Это Надя говорит, Андрюшина няня, тоже владимирская. Об этой Наде надо бы целую книгу, пока же от сестры, уехавшей и не взявшей, перешла ко мне и ушла от меня только в 1920 году, ушла насильно, кровохаркая от голода (преданность) и обворовывая (традиция), заочно звала сестру Асей, меня Мариной, гордилась нами, ни у кого больше служить не могла. Приручившаяся волчиха. К мужчинам, независимо от сословия, относилась с высокомерной жалостью, все у нее были «жа-алкие какие-то».
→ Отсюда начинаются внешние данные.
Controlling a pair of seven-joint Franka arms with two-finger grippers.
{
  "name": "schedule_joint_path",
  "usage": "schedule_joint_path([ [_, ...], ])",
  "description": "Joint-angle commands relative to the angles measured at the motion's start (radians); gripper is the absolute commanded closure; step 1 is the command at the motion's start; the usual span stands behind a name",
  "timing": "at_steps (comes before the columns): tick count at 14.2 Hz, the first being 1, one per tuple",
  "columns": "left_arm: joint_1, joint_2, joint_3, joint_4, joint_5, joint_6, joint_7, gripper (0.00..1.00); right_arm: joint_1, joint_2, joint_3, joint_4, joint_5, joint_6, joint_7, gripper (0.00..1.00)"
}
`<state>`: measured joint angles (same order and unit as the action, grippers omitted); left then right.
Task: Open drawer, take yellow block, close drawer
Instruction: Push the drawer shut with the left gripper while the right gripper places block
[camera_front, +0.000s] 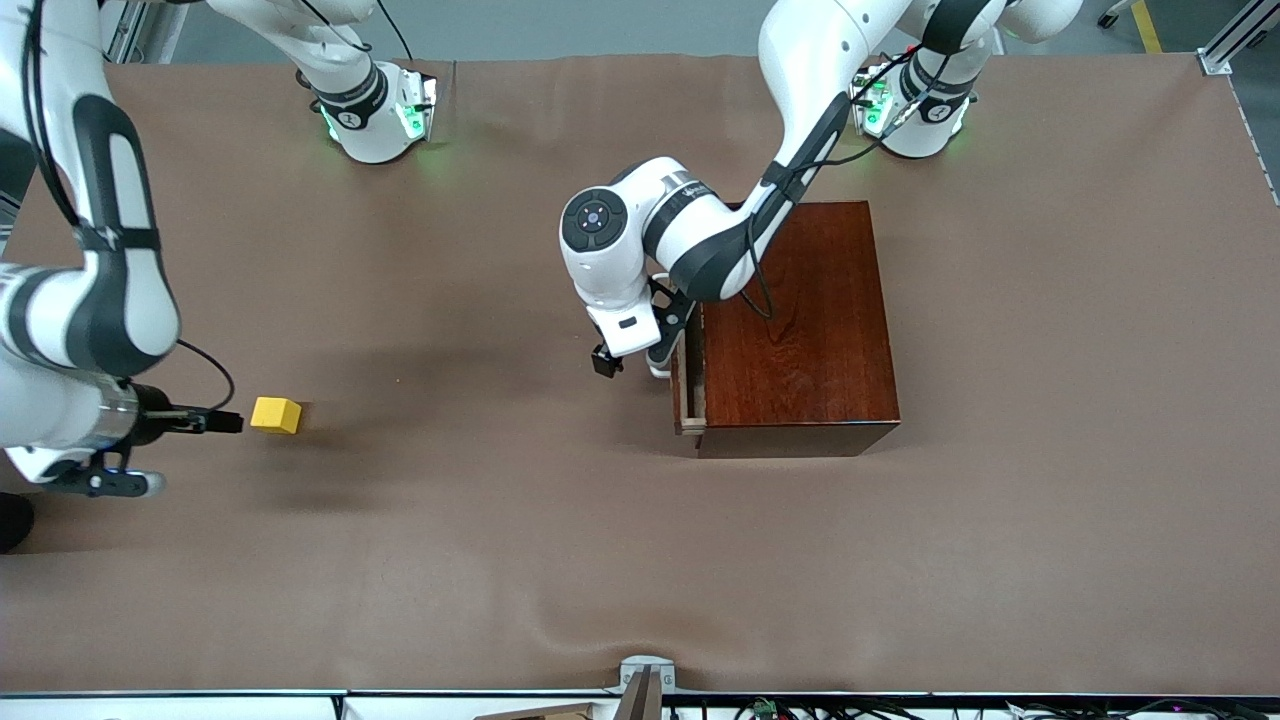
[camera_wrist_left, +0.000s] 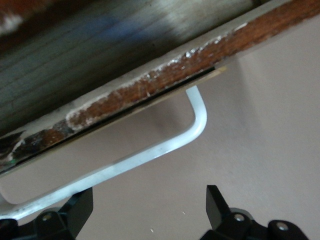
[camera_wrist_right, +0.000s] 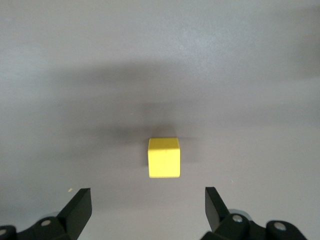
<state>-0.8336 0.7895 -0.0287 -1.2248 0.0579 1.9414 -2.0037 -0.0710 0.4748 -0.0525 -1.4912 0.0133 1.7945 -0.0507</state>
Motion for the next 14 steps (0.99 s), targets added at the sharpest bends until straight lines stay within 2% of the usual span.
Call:
schedule_joint_path([
  [1,0.001,-0.022,0.036,-0.010,0.008,-0.059,0.002,0.00,0.002,-0.033,0.010,0.078,-0.003,-0.142,0.003,0.00],
  [8,0.001,-0.030,0.053,-0.018,0.008,-0.094,0.002,0.00,0.017,-0.177,0.011,0.121,-0.004,-0.269,0.000,0.00],
  [14,0.010,-0.042,0.052,-0.015,0.005,-0.124,0.002,0.00,0.120,-0.311,0.003,0.177,-0.018,-0.406,0.009,0.00],
])
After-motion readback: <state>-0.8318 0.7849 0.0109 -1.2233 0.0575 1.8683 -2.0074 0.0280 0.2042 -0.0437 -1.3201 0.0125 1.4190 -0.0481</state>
Восемнадцать лет, волчий оскал, брови углом, глаза угли. Сестру, из-за этого и не вынесшую, любила с такой страстью ревности, что нарочно выдумывала у Андрюши всякие болезни, чтобы удержать дома. «Надя, я сейчас иду, вернусь поздно». – «Хорошо, барыня, а что Андрюше дать, если опять градусник подымется?» – «Как подымется? Почему?» – «А разве я вам не говорила, он всю прогулку на головку жаловался…» И т. д. Ася, естественно, остается. Надя торжествует. И не благородная, часто бывающая ревность няни к благополучию ребенка («что за барыня такая, ребенка бросает» и т. д.), самая неблагородная преступная ревность женщины – к тому, кого любит. Исступление, последний шаг которого – преступление. Врала или нет (врала – всегда, бесполезно и исступленно), но, уходя от меня (все равно – терять нечего! третьей сестры не было!), призналась, что часто кормила Андрюшу толченым стеклом (!) и нарочно, в Крыму, в эпидемию, поила сырой водой, чтобы заболел и этим Асю прикрепил. Асю, говоря со мной, всегда звала «наша барыня», колола мне ею глаза – «а у нашей барыни» то-то так-то делается, иногда только, в порыве умиления: «Ба-а-рыня! Я одну вещь заметила: как стирать – вы все с себя сымаете! Аккурат наша барыня!» Ко мне, на явный голод и холод, вопреки моим остережениям (ни дров – ни хлеба – ни-ни —) поступила исключительно из любви к сестре. Так вдовцы, не любя, любя ту, на сестре покойной женятся. И потом – всю жизнь – пока в гроб не вгонят – на не-той вымещают.